A build of entire AES\_GCM Core, implementing GHASH as a 128x32 four-cycle multiply (ghash\_datapath2.vhd).

I used synthesis and build constraints to target a 100 MHz clock speed. Since the previous build had so much slack, I decided to try and see if the tool could perform better with tighter constraints.

Resource Utilization

|  |  |  |
| --- | --- | --- |
| Flip Flop | 2,875 | 3% |
| LUT | 4,913 | 10% |
| Slice | 1,682 | 14% |

Minimum Clock Period:

----------------------------------------------------------------------------------------------------------

TS\_clk\_i = PERIOD TIMEGRP "clk\_i" 10 ns H | SETUP | 0.234ns| **9.766ns**| 0| 0

IGH 50% | HOLD | 0.374ns| | 0| 0

----------------------------------------------------------------------------------------------------------

Minimum Latency: Time between inputs = 13 clock cycles / (1000000 cycles /second) = **13 us**

Maximum Throughput: Using formula from Step 7, Throughput = (1.23) \* (1000000) bytes / second = **1.23 Mbits / second**

Maximum Throughput/Area: (1.23 Mbits / second) / (1,682 slices) = **(0.73 Kbits / second) / slice**

# Virtex 6

## Build #1

A build of entire AES\_GCM Core, implementing GHASH as a 128x32 four-cycle multiply (ghash\_datapath2.vhd).

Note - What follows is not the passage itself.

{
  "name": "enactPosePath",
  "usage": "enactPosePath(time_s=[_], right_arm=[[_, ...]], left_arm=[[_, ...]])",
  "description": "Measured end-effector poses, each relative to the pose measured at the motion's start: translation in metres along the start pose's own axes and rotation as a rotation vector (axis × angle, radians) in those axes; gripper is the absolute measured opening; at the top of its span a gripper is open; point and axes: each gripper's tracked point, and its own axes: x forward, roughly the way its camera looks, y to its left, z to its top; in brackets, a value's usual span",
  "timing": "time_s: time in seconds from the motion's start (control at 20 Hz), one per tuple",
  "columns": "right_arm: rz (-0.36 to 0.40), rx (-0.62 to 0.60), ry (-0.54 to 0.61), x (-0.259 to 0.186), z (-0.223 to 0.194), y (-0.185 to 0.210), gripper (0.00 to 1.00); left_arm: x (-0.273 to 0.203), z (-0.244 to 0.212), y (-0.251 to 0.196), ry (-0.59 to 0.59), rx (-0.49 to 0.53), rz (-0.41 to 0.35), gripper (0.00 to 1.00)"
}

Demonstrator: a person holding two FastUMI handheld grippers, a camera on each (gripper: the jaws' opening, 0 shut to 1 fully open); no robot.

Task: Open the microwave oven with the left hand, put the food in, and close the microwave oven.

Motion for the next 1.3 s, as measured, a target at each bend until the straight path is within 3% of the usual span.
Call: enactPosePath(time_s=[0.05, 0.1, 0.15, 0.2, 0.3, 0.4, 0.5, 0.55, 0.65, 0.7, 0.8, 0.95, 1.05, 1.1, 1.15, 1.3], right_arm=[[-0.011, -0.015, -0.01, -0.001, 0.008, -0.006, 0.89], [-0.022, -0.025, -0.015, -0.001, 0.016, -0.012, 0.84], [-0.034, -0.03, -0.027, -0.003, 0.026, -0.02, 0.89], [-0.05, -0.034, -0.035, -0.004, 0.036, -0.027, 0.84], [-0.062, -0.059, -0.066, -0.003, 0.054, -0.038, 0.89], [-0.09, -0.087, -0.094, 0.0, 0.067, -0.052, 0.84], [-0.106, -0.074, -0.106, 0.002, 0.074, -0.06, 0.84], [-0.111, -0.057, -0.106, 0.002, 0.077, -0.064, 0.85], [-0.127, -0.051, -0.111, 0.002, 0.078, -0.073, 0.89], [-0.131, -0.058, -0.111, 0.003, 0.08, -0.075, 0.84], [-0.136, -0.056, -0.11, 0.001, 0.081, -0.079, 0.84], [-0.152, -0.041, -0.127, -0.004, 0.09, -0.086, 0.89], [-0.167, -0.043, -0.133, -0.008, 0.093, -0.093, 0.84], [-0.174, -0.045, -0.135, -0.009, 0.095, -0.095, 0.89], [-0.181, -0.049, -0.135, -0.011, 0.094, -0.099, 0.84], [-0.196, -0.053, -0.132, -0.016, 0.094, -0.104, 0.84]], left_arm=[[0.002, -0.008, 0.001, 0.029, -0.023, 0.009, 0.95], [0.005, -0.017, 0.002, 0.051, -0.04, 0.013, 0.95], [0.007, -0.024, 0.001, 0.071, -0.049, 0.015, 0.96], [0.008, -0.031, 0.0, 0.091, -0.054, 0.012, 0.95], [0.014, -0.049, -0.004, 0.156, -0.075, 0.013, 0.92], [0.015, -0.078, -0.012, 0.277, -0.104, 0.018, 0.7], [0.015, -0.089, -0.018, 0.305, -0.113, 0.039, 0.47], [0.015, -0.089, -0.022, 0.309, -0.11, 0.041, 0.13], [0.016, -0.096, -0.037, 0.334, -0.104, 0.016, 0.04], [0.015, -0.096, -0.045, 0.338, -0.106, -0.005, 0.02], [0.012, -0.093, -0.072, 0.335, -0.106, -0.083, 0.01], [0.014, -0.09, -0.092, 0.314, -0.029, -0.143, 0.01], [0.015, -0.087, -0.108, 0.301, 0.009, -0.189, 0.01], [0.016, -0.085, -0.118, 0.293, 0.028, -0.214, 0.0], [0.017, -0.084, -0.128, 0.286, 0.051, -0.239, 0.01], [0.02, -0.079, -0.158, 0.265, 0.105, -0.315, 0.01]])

I used synthesis and build constraints to target a 100 MHz clock speed. I feel that the Virtex-6 should be able to at least match Spartan-6.

Resource Utilization

|  |  |  |
| --- | --- | --- |
| Flip Flop | 2,869 | 3% |
| LUT | 4,662 | 10% |
| Slice | 1,398 | 14% |

Minimum Clock Period:

----------------------------------------------------------------------------------------------------------

TS\_clk\_i = PERIOD TIMEGRP "clk\_i" 10 ns H | SETUP | 3.868ns| **6.132ns**| 0| 0

IGH 50% | HOLD | 0.081ns| | 0| 0

----------------------------------------------------------------------------------------------------------

I did not calculate throughput for this build because the next build has better performance.

## Build #2

A build of entire AES\_GCM Core, implementing GHASH as a 128x32 four-cycle multiply (ghash\_datapath2.vhd).

I used synthesis and build constraints to target a 200 MHz clock speed. Since the previous build had so much slack, I decided to try and see if the tool could perform better with tighter constraints.

Resource Utilization

|  |  |  |
| --- | --- | --- |
| Flip Flop | 2,869 | 3% |
| LUT | 4,492 | 9% |
| Slice | 1,854 | 15% |

Minimum Clock Period:

----------------------------------------------------------------------------------------------------------

TS\_clk\_i = PERIOD TIMEGRP "clk\_i" 5 ns HI | SETUP | 0.077ns| **4.923ns**| 0| 0

GH 50% | HOLD | 0.036ns| | 0| 0

----------------------------------------------------------------------------------------------------------

Minimum Latency: Time between inputs = 13 clock cycles / (2000000 cycles /second) = **6.5 us**

Maximum Throughput: Using formula from Step 7, Throughput = (1.23) \* (2000000) bytes / second = **2.46 Mbits / second**

Maximum Throughput/Area: Maximum Throughput/Area: (2.46 Mbits / second) / (1,854 slices) = **(1.33 Kbits / second) / slice**

# Analysis

Overall, I think my results for both FPGA families are good considering the amount of time I had to design the circuit. In my Static Timing Analysis, the majority of paths are limited by routing resources. The improved routing in Virtex-6 achieved double the clock speed for the same circuit.

I would make further improvements to the design by pipelining the AES circuit. It would decrease my input latency and improve routing to run at a faster clock speed.